**Problem details:**
Exact repetition of every entry is required.

[Records from a data source]
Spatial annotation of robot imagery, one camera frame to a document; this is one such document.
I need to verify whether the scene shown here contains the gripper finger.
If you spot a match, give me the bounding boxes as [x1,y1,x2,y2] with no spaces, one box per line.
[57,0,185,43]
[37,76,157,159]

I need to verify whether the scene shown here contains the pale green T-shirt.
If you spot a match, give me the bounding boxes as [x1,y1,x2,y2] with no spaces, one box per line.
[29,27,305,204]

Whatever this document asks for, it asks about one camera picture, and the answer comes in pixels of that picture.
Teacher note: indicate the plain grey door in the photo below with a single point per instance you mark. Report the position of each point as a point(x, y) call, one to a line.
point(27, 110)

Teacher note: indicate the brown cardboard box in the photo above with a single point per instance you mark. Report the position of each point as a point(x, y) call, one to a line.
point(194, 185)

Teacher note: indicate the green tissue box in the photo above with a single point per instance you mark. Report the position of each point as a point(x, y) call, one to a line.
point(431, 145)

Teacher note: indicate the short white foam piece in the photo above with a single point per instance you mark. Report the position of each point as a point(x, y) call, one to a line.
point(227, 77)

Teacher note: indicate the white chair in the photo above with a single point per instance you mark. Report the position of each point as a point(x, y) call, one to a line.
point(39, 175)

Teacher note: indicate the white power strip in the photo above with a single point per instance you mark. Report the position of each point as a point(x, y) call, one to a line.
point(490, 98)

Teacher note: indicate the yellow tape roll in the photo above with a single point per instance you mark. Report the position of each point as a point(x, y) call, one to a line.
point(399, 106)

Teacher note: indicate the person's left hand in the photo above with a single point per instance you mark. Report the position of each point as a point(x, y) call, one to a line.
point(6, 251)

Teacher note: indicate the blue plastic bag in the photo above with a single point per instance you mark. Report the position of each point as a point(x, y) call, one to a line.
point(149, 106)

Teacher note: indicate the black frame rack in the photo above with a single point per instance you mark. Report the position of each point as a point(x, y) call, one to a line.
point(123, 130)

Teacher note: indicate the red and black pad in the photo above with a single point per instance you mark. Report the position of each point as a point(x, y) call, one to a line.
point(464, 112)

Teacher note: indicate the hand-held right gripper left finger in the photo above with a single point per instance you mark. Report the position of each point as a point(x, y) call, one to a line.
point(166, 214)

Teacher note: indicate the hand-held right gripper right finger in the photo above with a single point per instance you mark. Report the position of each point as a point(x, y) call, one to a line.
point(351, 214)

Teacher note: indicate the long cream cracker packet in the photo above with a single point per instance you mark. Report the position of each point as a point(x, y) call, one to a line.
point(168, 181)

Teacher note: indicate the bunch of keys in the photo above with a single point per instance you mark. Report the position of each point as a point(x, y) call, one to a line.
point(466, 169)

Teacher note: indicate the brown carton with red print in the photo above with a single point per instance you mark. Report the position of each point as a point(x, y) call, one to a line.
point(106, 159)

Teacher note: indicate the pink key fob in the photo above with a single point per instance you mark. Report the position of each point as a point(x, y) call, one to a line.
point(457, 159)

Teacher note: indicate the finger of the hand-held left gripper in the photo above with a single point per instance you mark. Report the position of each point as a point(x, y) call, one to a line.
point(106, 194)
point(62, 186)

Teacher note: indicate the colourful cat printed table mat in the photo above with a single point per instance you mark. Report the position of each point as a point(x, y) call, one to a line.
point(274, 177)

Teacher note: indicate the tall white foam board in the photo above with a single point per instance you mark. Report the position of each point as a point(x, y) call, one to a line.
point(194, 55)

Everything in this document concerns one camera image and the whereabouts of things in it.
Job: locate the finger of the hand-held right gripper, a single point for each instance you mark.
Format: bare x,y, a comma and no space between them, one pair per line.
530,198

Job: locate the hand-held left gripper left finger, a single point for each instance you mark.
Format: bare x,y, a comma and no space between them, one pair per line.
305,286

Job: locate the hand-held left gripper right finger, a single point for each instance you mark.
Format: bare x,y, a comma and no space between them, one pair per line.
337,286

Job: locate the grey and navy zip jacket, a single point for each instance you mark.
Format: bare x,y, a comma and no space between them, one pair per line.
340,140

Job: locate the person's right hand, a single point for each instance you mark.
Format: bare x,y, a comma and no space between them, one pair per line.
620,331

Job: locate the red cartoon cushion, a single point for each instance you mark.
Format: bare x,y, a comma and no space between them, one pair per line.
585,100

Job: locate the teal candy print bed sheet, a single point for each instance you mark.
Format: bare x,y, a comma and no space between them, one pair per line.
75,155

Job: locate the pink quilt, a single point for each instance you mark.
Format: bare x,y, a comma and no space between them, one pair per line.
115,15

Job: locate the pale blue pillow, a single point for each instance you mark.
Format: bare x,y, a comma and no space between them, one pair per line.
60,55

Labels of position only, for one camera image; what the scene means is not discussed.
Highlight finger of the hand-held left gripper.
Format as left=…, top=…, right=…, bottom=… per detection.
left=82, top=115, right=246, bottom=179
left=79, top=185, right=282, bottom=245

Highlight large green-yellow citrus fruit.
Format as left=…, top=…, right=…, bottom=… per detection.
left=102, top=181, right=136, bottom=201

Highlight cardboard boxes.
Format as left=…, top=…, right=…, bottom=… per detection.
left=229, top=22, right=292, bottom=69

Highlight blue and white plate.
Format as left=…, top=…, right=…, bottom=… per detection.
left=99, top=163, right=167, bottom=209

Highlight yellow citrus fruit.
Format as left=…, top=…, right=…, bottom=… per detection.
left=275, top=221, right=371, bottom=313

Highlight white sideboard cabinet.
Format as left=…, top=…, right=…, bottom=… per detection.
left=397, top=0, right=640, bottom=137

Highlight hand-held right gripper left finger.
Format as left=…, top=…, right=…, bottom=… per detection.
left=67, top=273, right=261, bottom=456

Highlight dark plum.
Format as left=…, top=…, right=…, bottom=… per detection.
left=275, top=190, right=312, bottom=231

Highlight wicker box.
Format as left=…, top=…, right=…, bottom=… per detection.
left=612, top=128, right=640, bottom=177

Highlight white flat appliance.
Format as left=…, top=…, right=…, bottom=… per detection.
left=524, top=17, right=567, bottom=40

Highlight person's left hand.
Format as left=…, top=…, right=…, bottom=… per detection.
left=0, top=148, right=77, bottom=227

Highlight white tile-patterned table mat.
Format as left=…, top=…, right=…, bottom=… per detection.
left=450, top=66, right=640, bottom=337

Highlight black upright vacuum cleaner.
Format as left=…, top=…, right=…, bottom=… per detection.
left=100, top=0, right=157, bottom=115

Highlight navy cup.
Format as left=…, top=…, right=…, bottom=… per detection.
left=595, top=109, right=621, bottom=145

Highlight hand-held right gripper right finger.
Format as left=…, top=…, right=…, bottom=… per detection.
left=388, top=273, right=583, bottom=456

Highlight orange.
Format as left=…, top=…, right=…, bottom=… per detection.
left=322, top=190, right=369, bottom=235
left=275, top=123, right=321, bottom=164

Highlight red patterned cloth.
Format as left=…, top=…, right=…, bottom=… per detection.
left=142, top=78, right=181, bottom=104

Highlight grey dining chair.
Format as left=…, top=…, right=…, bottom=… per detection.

**Result:**
Spatial annotation of robot imagery, one camera frame to a document; this is one such document.
I need to verify whether the scene shown here contains the gripper finger.
If you spot a match, give me the bounding boxes as [x1,y1,x2,y2] with no spaces, one box per line.
[57,0,185,43]
[37,76,157,159]

I need to verify whether the scene shown here contains the pale green T-shirt.
If you spot a match, give me the bounding boxes as [x1,y1,x2,y2] with no spaces, one box per line.
[29,27,305,204]

Whatever this document asks for, it asks about one camera picture, and the answer comes in pixels of that picture.
Teacher note: indicate the plain grey door in the photo below with a single point per instance you mark. Report the position of each point as a point(x, y) call, one to a line.
point(27, 110)

Teacher note: indicate the brown cardboard box in the photo above with a single point per instance you mark. Report the position of each point as a point(x, y) call, one to a line.
point(194, 185)

Teacher note: indicate the green tissue box in the photo above with a single point per instance you mark. Report the position of each point as a point(x, y) call, one to a line.
point(431, 145)

Teacher note: indicate the short white foam piece in the photo above with a single point per instance you mark. Report the position of each point as a point(x, y) call, one to a line.
point(227, 77)

Teacher note: indicate the white chair in the photo above with a single point per instance you mark. Report the position of each point as a point(x, y) call, one to a line.
point(39, 175)

Teacher note: indicate the white power strip in the photo above with a single point per instance you mark. Report the position of each point as a point(x, y) call, one to a line.
point(490, 98)

Teacher note: indicate the yellow tape roll in the photo above with a single point per instance you mark. Report the position of each point as a point(x, y) call, one to a line.
point(399, 106)

Teacher note: indicate the person's left hand in the photo above with a single point per instance you mark. Report the position of each point as a point(x, y) call, one to a line.
point(6, 251)

Teacher note: indicate the blue plastic bag in the photo above with a single point per instance you mark. Report the position of each point as a point(x, y) call, one to a line.
point(149, 106)

Teacher note: indicate the black frame rack in the photo above with a single point per instance you mark. Report the position of each point as a point(x, y) call, one to a line.
point(123, 130)

Teacher note: indicate the red and black pad in the photo above with a single point per instance you mark. Report the position of each point as a point(x, y) call, one to a line.
point(464, 112)

Teacher note: indicate the hand-held right gripper left finger in the photo above with a single point per instance you mark. Report the position of each point as a point(x, y) call, one to a line.
point(166, 214)

Teacher note: indicate the hand-held right gripper right finger in the photo above with a single point per instance you mark. Report the position of each point as a point(x, y) call, one to a line.
point(351, 214)

Teacher note: indicate the long cream cracker packet in the photo above with a single point per instance you mark. Report the position of each point as a point(x, y) call, one to a line.
point(168, 181)

Teacher note: indicate the bunch of keys in the photo above with a single point per instance you mark. Report the position of each point as a point(x, y) call, one to a line.
point(466, 169)

Teacher note: indicate the brown carton with red print in the photo above with a single point per instance you mark. Report the position of each point as a point(x, y) call, one to a line.
point(106, 159)

Teacher note: indicate the pink key fob in the photo above with a single point per instance you mark. Report the position of each point as a point(x, y) call, one to a line.
point(457, 159)

Teacher note: indicate the finger of the hand-held left gripper in the photo above with a single point per instance you mark. Report the position of each point as a point(x, y) call, one to a line.
point(106, 194)
point(62, 186)

Teacher note: indicate the colourful cat printed table mat in the photo above with a single point per instance you mark. Report the position of each point as a point(x, y) call, one to a line.
point(274, 177)

Teacher note: indicate the tall white foam board in the photo above with a single point per instance you mark. Report the position of each point as a point(x, y) call, one to a line.
point(194, 55)

Everything in this document concerns one camera image and the whereabouts of things in it.
Job: locate the finger of the hand-held right gripper, a single point for each instance you mark.
Format: bare x,y, a comma and no space between them, one pair per line.
530,198

Job: locate the hand-held left gripper left finger, a single point for each instance you mark.
Format: bare x,y, a comma and no space between them, one pair per line.
305,286

Job: locate the hand-held left gripper right finger, a single point for each instance you mark.
Format: bare x,y, a comma and no space between them, one pair per line.
337,286

Job: locate the grey and navy zip jacket, a single point for each instance you mark.
Format: bare x,y, a comma and no space between them, one pair per line.
340,140

Job: locate the person's right hand, a single point for each instance you mark.
Format: bare x,y, a comma and no space between them, one pair per line.
620,331

Job: locate the red cartoon cushion, a single point for each instance you mark.
Format: bare x,y, a comma and no space between them, one pair per line.
585,100

Job: locate the teal candy print bed sheet, a single point for each instance you mark.
Format: bare x,y, a comma and no space between them, one pair per line.
75,155

Job: locate the pink quilt, a single point for each instance you mark.
Format: bare x,y, a comma and no space between them, one pair per line.
115,15

Job: locate the pale blue pillow, a single point for each instance you mark.
Format: bare x,y, a comma and no space between them, one pair per line.
60,55

Labels of position only, for one camera image; what the scene means is not discussed.
Highlight finger of the hand-held left gripper.
Format as left=…, top=…, right=…, bottom=… per detection.
left=82, top=115, right=246, bottom=179
left=79, top=185, right=282, bottom=245

Highlight large green-yellow citrus fruit.
Format as left=…, top=…, right=…, bottom=… per detection.
left=102, top=181, right=136, bottom=201

Highlight cardboard boxes.
Format as left=…, top=…, right=…, bottom=… per detection.
left=229, top=22, right=292, bottom=69

Highlight blue and white plate.
Format as left=…, top=…, right=…, bottom=… per detection.
left=99, top=163, right=167, bottom=209

Highlight yellow citrus fruit.
Format as left=…, top=…, right=…, bottom=… per detection.
left=275, top=221, right=371, bottom=313

Highlight white sideboard cabinet.
Format as left=…, top=…, right=…, bottom=… per detection.
left=397, top=0, right=640, bottom=137

Highlight hand-held right gripper left finger.
Format as left=…, top=…, right=…, bottom=… per detection.
left=67, top=273, right=261, bottom=456

Highlight dark plum.
Format as left=…, top=…, right=…, bottom=… per detection.
left=275, top=190, right=312, bottom=231

Highlight wicker box.
Format as left=…, top=…, right=…, bottom=… per detection.
left=612, top=128, right=640, bottom=177

Highlight white flat appliance.
Format as left=…, top=…, right=…, bottom=… per detection.
left=524, top=17, right=567, bottom=40

Highlight person's left hand.
Format as left=…, top=…, right=…, bottom=… per detection.
left=0, top=148, right=77, bottom=227

Highlight white tile-patterned table mat.
Format as left=…, top=…, right=…, bottom=… per detection.
left=450, top=66, right=640, bottom=337

Highlight black upright vacuum cleaner.
Format as left=…, top=…, right=…, bottom=… per detection.
left=100, top=0, right=157, bottom=115

Highlight navy cup.
Format as left=…, top=…, right=…, bottom=… per detection.
left=595, top=109, right=621, bottom=145

Highlight hand-held right gripper right finger.
Format as left=…, top=…, right=…, bottom=… per detection.
left=388, top=273, right=583, bottom=456

Highlight orange.
Format as left=…, top=…, right=…, bottom=… per detection.
left=322, top=190, right=369, bottom=235
left=275, top=123, right=321, bottom=164

Highlight red patterned cloth.
Format as left=…, top=…, right=…, bottom=… per detection.
left=142, top=78, right=181, bottom=104

Highlight grey dining chair.
Format as left=…, top=…, right=…, bottom=… per detection.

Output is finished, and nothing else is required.